October 25, 2000
Internet-based Transplant Program Celebrates Successes
Richmond, Va. -- Whether for a 5-year-old Miami boy in need of a kidney or a California woman donating her organs, the United Network for Organ Sharing (UNOS) utilizes Internet technology to save thousands of lives through the generous gift made by organ donors.
One of the greatest technology advances in transplantation celebrates its first anniversary today in continual 24/7 operation. On October 25, 1999, UNOS launched UNetsm, an extranet used to maintain the national waiting list for organ transplants and match organs from donors with transplant recipients.
UNetsm is used by both transplant hospitals and organ procurement organizations. Accessing an encrypted, password-protected secure Web site, hospitals list patients on the UNOS transplant waiting list. When an organ becomes available, the organization that recovers it uses the same Web site to match the organ to the proper patient. The hospital is then contacted and offered the organ for the matched patient.
"This is a first. Nowhere else is the Internet being used so directly to save human lives," said UNOS Executive Director Walter K. Graham. "Most people use the Internet for business or entertainment. The transplant community is using it to share life."
In its infancy, UNet had 13,000 data elements stored in a 14 GB database. That has climbed to 16,886 data elements in a 166 GB database. To prepare the application for launch, employees logged in more than 30,000 initial development hours. By Aug. 15, 2000, an additional 19,000 hours were recorded.

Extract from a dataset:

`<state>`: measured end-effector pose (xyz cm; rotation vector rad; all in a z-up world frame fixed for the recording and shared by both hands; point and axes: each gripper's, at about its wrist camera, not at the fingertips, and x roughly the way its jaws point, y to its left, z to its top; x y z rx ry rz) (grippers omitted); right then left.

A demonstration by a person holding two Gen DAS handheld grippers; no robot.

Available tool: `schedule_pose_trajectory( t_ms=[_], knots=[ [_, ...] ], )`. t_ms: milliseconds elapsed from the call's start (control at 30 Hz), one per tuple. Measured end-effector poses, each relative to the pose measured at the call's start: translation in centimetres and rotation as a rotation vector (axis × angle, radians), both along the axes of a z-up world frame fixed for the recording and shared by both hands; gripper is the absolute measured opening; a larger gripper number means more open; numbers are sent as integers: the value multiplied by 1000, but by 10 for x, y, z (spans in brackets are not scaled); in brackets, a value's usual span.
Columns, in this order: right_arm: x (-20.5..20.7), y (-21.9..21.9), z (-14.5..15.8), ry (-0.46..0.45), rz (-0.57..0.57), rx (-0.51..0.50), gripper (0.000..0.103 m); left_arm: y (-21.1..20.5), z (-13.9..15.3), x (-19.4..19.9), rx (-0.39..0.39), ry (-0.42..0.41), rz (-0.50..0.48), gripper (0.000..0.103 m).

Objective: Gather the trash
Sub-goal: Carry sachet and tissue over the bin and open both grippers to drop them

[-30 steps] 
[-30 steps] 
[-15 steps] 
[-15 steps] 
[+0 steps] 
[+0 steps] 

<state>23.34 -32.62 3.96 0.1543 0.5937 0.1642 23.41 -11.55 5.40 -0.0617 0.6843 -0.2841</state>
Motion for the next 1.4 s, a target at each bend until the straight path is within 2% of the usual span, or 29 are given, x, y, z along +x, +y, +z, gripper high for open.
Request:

The Smithsonian Institute recently recognized UNOS' life-saving organ matching system by incorporating it into the Permanent Research Collection on Information Technology. The collection is a comprehensive anthology of significant achievement and innovation over the past decade, which have made substantial contributions to the advancement of the dynamic world of information technology.
UNOS maintains the U.S. organ transplant waiting list and brings together medical professionals, transplant recipients and donor families to develop organ allocation policy under contracts with the Health Resources and Services Administration of the U.S. Department of Health and Human Services. UNOS also collects, analyzes and publishes more data on a single field of medicine than any other U.S. organization.